So what is it about this style of ride that makes it such an unbeatable force for Movie World, and a pretty safe bet for global recognition?

The height, the lift hill

With a height of around 61m (200ft), the hypercoaster will be the tallest complete circuit roller coaster in Australia. Tower of Terror II and Giant Drop are still taller, but don't come close to the multi-faceted, sprawling experience that a hypercoaster does.

Sheer height isn't all it's about. It's the traditional, slow lift hill on hypercoasters where anticipation and excitement builds.

If Lewa Adventure's Flash (Mack Rides' only other hypercoaster) is anything to go by, then riders of Movie World's hypercoaster can look forward to about 60 seconds spent on the slow, steep incline to start the ride. That's a minute to take in the surrounds and anticipate a steep, twisting drop unlike any ever seen on an Australian roller coaster.

Currently Australia's tallest lift hill is Hot Wheels SideWinder at Dreamworld which clocks in at a comparatively modest 40 metres.

A hypercoaster will become the defining feature on the skyline of Warner Bros. Movie World. (Intimidator at Carowinds, USA.)

The length

The vast amount of land filled with footings should see a ride that bests the longstanding length record of Thunderbolt which clocked in at 1.2km upon debut in 1982, making this roller coaster the longest ever in Australia.

(If you think it's depressing that we're only just now breaking a record set some 35 years ago by a particularly sub-par roller coaster then you probably don't need to hear that the record for the longest coaster currently operational in Australia is the Scenic Railway at Luna Park. That's right, Australia's longest roller coaster is 105 years old.)

Of course it's not just track length. The slow lift hill combined with the longest track ever seen in Australia will almost certainly result in a high-thrill roller coaster in excess of two minutes, enough time to soak in the sheer thrills on offer.

The airtime

Hypercoasters are traditionally airtime machines. That feeling of being thrust out of your seat as the train crests a hill, held in only by your restraint is commonplace on roller coasters overseas but you can count on one hand the rides in Australia that offer this thrill.

Of the Australian rides that offer any moments of airtime, Superman Escape is the only to really provide what roller coaster enthusiasts refer to as ejector air: that extreme feeling as your entire body weight is thrust into the restraint. This intense airtime is a defining factor for why these rides are so critically acclaimed.

No gimmicks and no stopping

Best of all, Movie World's hypercoaster doesn't need to rely on gimmicks to thrill. Just sheer scale, speed and g-forces on a ride with considerable length that will surely involve a wide variety of unique elements and physical experiences.
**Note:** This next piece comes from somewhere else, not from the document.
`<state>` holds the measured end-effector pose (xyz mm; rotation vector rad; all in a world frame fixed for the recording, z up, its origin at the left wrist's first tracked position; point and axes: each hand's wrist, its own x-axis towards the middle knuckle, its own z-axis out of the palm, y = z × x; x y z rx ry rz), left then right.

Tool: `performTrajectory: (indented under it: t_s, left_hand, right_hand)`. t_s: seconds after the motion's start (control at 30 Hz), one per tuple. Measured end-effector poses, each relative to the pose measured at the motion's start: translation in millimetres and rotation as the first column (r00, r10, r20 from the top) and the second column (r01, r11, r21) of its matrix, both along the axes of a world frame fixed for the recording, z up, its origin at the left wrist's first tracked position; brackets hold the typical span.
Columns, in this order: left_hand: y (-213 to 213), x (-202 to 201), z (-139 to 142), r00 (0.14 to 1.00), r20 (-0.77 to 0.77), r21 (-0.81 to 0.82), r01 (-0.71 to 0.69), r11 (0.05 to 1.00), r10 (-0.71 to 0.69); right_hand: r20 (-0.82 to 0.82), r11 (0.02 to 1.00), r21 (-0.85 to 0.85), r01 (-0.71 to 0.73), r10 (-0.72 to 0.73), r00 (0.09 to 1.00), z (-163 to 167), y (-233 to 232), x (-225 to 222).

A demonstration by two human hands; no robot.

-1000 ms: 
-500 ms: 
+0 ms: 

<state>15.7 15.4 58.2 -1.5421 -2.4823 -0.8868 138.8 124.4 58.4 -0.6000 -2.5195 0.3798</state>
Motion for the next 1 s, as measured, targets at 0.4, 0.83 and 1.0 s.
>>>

Station plans revealed indicate that the ride will be capable of operating two trains at once. This essentially rules out a mid-course brake run, a section of track that allows more trains to operate but at the cost of the ride's pacing and speed. Instead we can expect a roller coaster that is unrelenting from the top of the lift hill to the moment it hits the final station brake run.

All indications are that Movie World's hypercoaster won't feature a mid-course brake run like the one seen here on Diamondback at Kings Island, USA. Mid-course brake runs trim away speed and sap much of the pacing on hypercoasters.

Mack's track record

Mack Rides are a relative newcomer to the world of hypercoasters. Manufacturers Intamin and B&M – the current leaders in the hypercoaster field – have been at it since 1999 and between them built nine of the top ten in the world. But Mack are closing in. Their launched megacoasters have been lauded by critics as some of the smoothest, most well-designed roller coasters in the world and their coaster trains are known for their spacious design that leaves riders very much exposed to the physical experience that the ride has to offer.

If Mack's output in recent years is anything to go by then there is absolutely a chance that Movie World's hypercoaster could see itself positioned among the most critically acclaimed rides in the world.

Mack Rides have become renowned for their roller coaster trains which are very exposed and feature minimal yet very secure and comfortable restraints. The seats are perched up high to leave riders feet dangling well above the floor.

There's no two ways about it. Movie World's new roller coaster will be the biggest thing ever in an Australian theme park, and it will remain that way for many years to come. With this addition there's no doubt that Warner Bros. Movie World will have earned the title of thrill capital of Australia.